Wirtschaftskriminelle kalkulieren nicht einfach Kosten und Nutzen. Ebenso wichtig sind das soziale Umfeld sowie psychologische Faktoren. Ein verhaltensökonomisches Gutachten.

Im Kopf des Kriminellen

Der Financier und Anlagebetrüger Dieter Behring im Jahr 2004. (Bild: Keystone)

Sagt Ihnen der Name Dieter Behring etwas? Das Schweizer Pendant zu Bernie Madoff galt als scheinbares Finanzwunderkind, das Anleger um 800 Millionen Franken betrogen hat, bevor es erwischt und zu fünf Jahren Gefängnis verurteilt wurde. Aber warum werden Geschäftsleute wie Dieter Behring und Bernie Madoff angesichts solcher Strafen zu Wirtschaftskriminellen? Wovon hängt es ab, ob jemand der Versuchung des kriminell verdienten Geldes erliegt? Die klassische Wirtschaftstheorie würde antworten: von den zu erwartenden Vorteilen und Kosten[1], also zum Beispiel vom finanziellen Gewinn, von einem grösseren Marktanteil oder einem besseren Ruf.

Kostspielige Konsequenzen

Auf der anderen Seite wägen potenzielle Kriminelle gemäss der herkömmlichen Wirtschaftstheorie auch die potenziellen Kosten ab. Dazu zählen Geld- und Haftstrafen sowie Reputationsschäden, wenn man erwischt wird. Die Strafen für Wirtschaftskriminalität in der Schweiz können sehr hoch sein und bei einigen Delikten bis zu zehn Jahre Haft betragen.
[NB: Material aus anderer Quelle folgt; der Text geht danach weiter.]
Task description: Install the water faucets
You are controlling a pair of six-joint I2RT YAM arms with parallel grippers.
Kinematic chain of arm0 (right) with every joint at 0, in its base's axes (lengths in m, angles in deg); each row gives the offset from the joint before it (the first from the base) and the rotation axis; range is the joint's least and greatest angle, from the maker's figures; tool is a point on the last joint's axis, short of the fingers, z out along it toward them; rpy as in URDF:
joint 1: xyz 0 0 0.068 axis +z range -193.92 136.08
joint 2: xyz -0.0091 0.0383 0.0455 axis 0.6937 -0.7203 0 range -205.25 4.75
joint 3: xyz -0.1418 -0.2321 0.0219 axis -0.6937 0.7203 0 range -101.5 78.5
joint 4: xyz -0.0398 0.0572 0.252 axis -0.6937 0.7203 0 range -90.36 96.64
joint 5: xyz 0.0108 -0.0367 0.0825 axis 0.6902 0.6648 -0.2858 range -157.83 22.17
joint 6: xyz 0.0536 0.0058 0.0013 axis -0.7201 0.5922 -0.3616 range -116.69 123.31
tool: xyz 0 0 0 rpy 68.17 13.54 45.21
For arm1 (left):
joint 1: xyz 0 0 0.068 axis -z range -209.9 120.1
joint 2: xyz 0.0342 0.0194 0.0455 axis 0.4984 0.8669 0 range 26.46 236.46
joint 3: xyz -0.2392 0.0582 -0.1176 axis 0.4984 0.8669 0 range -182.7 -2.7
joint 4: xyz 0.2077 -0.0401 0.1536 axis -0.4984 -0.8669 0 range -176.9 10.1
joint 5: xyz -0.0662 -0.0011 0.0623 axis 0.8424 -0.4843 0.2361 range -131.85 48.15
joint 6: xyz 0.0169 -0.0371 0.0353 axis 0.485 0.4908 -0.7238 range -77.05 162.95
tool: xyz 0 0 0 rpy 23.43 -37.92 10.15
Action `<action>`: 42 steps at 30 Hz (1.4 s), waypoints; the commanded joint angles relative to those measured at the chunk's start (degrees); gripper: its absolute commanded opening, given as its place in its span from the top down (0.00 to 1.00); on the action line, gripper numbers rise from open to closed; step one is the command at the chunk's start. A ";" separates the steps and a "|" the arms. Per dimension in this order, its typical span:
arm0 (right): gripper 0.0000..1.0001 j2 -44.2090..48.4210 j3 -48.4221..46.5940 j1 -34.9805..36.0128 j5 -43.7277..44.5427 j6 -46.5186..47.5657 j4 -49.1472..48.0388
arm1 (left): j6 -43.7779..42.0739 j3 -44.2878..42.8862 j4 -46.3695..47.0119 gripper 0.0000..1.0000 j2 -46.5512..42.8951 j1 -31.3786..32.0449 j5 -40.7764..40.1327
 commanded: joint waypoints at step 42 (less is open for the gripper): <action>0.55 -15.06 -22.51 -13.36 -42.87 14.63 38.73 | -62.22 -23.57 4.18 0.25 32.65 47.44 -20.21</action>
Sie können Geld- und Freiheitsstrafen sowie die Beschlagnahmung von Vermögenswerten umfassen. Privatpersonen müssen mit Zivilklagen und Rufschädigung rechnen. Zudem können Verbote ausgesprochen werden, in bestimmten Branchen tätig zu sein, oder Unternehmen werden von der Teilnahme an öffentlichen Ausschreibungen ausgeschlossen. Diese Strafen können lang anhaltende Folgen haben und sich erheblich auf das finanzielle und berufliche Ansehen einer Person oder eines Unternehmens auswirken. Andererseits sind die Bussen für Wirtschaftsdelikte in der Schweiz auf 5 Millionen Franken begrenzt, und die möglichen Gewinne sind viel höher.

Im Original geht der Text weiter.